Courtesy of and consent obtained from Anne Suttman.

CdLS is a congenital disease affecting approximately 1 in 20,000 births. Clinical symptoms include a depressed nasal bridge, micrognathia, a cleft palate, a small mouth opening, a receding chin, and limited range of motion of the neck. Children affected by this syndrome tend to undergo several procedures in their lifetimes that may require the use of sedation or general anesthesia.

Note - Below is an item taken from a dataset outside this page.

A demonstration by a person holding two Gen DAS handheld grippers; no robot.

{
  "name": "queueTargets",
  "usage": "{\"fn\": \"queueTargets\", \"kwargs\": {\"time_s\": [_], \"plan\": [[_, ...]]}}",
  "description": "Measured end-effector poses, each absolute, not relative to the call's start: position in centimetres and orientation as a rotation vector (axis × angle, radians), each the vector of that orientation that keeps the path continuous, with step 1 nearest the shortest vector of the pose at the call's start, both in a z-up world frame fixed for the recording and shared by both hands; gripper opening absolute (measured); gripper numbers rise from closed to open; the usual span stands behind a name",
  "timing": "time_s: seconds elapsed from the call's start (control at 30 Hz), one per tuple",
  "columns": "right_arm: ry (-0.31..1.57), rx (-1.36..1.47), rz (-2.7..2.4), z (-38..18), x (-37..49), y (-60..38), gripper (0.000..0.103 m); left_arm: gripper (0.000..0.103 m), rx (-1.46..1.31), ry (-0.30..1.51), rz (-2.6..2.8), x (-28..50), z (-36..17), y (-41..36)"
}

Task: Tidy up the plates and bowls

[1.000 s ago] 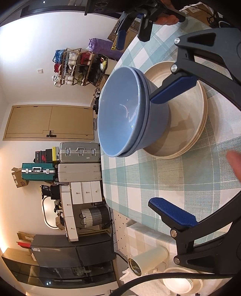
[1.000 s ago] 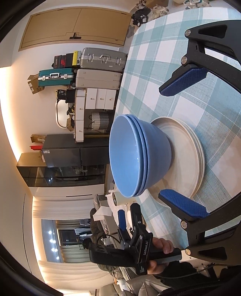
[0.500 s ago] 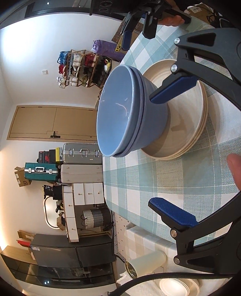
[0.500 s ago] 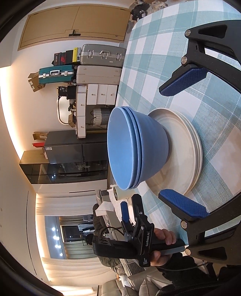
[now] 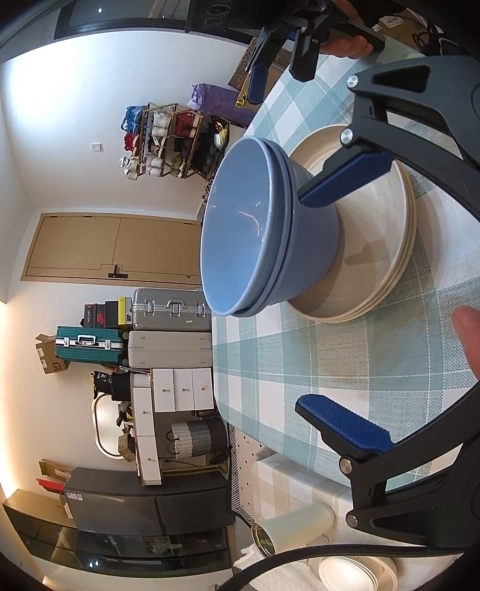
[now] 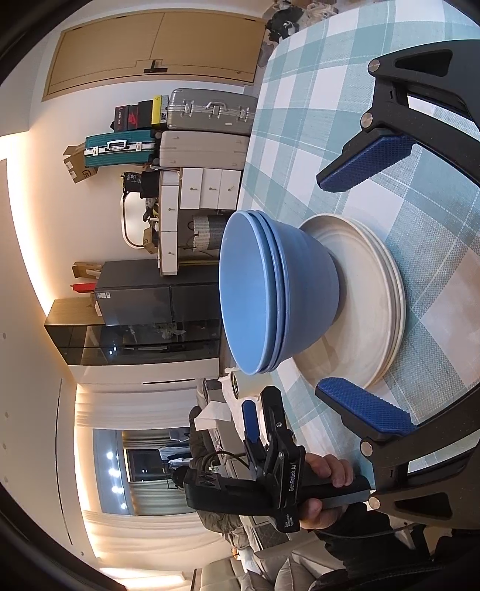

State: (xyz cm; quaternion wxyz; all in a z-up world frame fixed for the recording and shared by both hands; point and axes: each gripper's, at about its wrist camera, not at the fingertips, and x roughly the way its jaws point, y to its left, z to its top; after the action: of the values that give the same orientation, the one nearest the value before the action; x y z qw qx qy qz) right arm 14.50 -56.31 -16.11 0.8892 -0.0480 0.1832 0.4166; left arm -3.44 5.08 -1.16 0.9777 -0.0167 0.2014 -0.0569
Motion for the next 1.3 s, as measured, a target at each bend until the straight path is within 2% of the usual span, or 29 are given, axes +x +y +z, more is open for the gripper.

Due to the anatomic abnormalities of the disorder, these children may present with difficult airways. The ability to obtain an adequate seal during bag-mask ventilation may be challenging due to the depressed nasal bridge and receding chin, which may possibly lead to desaturation.

A study of CdLS patients found that approximately 30% of parents and caregivers of pediatric patients reported difficult intubation during past procedures.5 Additionally, 43% reported the need for a smaller ETT.5 Case reports indicate that a variety of airway devices have been used successfully for intubation, and highlight the need for safe techniques (Table 1).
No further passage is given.